_Assignment_
For the listing below, count the lines that contain "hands" and report only the number.

----

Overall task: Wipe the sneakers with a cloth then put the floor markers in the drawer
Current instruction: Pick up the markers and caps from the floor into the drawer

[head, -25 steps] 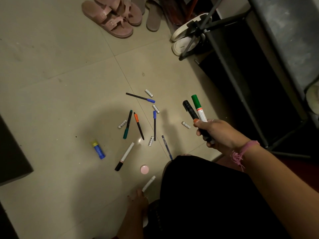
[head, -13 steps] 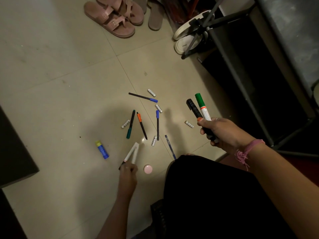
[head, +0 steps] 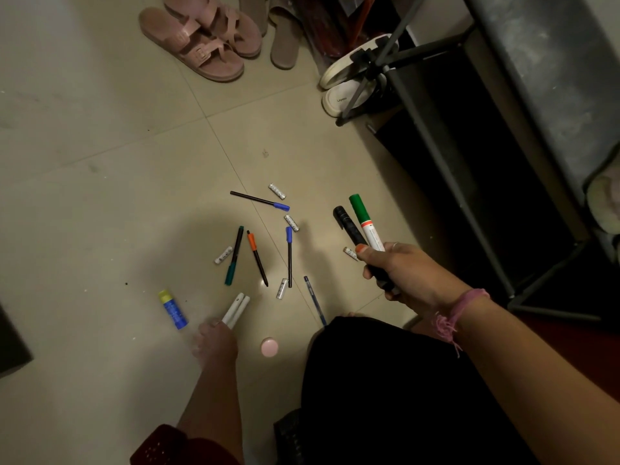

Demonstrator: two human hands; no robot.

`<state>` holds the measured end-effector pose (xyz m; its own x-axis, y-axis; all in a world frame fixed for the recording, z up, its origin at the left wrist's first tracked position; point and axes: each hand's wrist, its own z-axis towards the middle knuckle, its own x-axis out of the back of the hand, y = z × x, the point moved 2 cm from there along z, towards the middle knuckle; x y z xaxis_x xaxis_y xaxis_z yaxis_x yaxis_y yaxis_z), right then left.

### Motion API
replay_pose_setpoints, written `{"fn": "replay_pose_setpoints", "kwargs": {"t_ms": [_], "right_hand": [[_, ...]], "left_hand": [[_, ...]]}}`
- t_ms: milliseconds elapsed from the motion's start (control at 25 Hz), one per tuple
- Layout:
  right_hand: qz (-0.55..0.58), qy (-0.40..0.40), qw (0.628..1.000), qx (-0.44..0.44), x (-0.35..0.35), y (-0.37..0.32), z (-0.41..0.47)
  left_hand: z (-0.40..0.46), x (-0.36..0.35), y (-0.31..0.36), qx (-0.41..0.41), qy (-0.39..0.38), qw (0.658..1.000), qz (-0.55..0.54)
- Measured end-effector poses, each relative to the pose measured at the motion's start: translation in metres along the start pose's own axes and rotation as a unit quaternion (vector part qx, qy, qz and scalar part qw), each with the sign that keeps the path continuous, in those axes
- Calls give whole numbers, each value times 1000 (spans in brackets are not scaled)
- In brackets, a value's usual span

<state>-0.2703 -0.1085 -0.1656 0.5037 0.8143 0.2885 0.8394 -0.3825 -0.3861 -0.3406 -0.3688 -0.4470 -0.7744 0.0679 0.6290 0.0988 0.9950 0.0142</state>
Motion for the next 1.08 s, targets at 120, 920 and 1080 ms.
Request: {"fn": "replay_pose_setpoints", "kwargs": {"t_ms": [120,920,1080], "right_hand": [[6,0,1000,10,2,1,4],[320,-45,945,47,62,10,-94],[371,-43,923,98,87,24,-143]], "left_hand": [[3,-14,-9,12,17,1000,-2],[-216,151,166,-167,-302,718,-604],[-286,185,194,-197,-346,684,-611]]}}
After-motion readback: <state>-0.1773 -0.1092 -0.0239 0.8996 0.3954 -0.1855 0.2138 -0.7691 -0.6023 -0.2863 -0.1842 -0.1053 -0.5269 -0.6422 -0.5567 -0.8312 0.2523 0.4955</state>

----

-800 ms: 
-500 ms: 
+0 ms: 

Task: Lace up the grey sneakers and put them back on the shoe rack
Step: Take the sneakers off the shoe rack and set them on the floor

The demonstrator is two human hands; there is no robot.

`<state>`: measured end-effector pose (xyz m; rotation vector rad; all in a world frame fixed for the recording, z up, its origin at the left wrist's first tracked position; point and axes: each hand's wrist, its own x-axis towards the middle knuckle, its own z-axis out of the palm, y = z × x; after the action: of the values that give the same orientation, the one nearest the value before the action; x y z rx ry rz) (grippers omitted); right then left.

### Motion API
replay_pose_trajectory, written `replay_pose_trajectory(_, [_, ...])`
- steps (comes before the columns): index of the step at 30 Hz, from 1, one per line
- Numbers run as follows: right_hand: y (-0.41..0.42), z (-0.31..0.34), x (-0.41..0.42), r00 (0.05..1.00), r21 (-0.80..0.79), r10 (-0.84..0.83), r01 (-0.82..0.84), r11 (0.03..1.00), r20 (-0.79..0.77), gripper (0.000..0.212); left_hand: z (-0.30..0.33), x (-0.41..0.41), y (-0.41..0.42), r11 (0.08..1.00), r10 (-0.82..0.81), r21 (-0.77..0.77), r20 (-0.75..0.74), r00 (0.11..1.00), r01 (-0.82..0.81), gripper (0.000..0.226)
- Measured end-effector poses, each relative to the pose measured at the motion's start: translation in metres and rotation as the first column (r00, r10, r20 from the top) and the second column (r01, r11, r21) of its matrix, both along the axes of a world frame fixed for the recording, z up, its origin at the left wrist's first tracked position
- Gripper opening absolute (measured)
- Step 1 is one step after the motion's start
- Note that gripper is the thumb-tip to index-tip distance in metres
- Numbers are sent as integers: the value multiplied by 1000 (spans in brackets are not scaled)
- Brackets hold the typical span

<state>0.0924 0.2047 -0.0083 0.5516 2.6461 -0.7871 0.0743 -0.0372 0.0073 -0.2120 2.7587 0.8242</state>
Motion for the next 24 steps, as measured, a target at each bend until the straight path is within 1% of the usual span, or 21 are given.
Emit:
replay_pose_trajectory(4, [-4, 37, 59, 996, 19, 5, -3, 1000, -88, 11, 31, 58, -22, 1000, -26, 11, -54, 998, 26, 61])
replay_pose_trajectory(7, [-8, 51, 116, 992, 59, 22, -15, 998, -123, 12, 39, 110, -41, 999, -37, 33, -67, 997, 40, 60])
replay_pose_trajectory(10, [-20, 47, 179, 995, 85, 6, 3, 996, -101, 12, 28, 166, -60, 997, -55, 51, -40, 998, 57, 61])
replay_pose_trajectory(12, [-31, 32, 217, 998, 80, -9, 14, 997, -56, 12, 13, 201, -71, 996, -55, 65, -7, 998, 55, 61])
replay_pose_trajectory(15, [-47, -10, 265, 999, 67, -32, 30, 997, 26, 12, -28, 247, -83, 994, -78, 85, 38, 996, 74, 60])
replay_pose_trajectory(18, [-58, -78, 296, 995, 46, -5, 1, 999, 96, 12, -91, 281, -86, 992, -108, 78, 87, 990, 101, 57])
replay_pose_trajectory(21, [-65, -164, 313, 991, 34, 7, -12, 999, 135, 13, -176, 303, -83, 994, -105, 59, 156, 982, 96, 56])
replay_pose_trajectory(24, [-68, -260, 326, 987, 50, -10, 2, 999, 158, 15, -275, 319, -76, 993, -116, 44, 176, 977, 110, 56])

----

_Result of this exercise_
2